Other early poems include Second Nuptials and Night, or the Legend of Wharncliffe, which was described by the Monthly Review as the "Ne plus ultra of German horror and bombast." His Tales of the Night, which included The Exile and Bothwell, were considered to have more merit and deserved him praise. In a long and friendly letter (30 January 1819) from Southey to the author, his earlier volumes of poems dealing with romantic themes were much criticized, and the flaws of Night, the earliest of these, were pointed out.

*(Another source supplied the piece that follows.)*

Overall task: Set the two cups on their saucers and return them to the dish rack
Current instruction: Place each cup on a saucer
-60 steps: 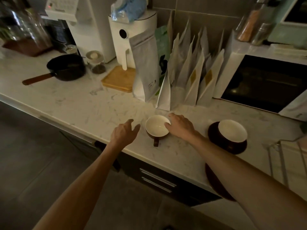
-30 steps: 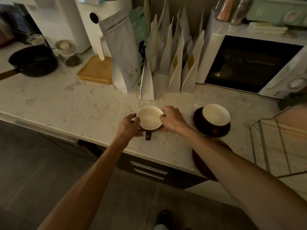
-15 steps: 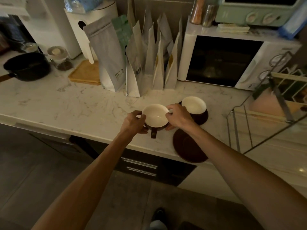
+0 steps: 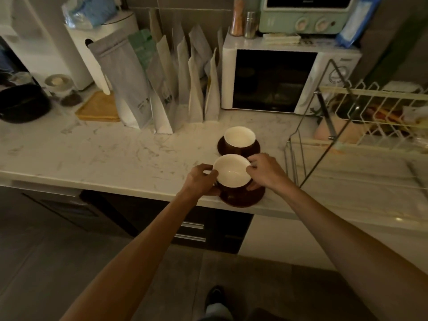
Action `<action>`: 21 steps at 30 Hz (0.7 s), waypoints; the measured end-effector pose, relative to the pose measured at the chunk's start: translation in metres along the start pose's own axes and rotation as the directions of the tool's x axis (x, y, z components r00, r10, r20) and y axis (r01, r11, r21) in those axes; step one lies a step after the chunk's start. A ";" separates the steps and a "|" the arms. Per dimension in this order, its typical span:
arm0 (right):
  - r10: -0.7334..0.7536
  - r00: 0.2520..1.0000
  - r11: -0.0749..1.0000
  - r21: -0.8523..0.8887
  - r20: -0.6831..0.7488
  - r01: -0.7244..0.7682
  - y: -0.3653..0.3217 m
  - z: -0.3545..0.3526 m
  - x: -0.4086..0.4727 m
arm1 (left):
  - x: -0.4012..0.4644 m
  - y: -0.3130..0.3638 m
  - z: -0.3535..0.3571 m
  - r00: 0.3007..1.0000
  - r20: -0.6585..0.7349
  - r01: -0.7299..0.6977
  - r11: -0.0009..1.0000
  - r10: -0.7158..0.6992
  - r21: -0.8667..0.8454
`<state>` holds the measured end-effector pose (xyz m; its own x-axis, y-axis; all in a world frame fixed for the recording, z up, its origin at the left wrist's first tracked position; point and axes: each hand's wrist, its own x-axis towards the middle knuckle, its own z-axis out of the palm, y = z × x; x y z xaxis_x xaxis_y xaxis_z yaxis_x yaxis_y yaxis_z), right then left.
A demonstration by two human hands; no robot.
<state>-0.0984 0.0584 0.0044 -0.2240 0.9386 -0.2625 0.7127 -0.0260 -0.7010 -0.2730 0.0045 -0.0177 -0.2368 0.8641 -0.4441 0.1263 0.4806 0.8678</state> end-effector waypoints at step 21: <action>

Elliott married Frances (Fanny) Gartside in 1806 and they had 13 children. He invested his wife's wealth in his father's share of the iron foundry, but the family business's finances were already in a difficult situation and money issues have caused his father's death. In 1816, Elliott lost all and went bankrupt. He obtained funds from his wife's sisters in 1819 and began a new venture as an iron dealer in Sheffield. This flourished, and by 1829, he had established himself as a reputable iron merchant and steel manufacturer.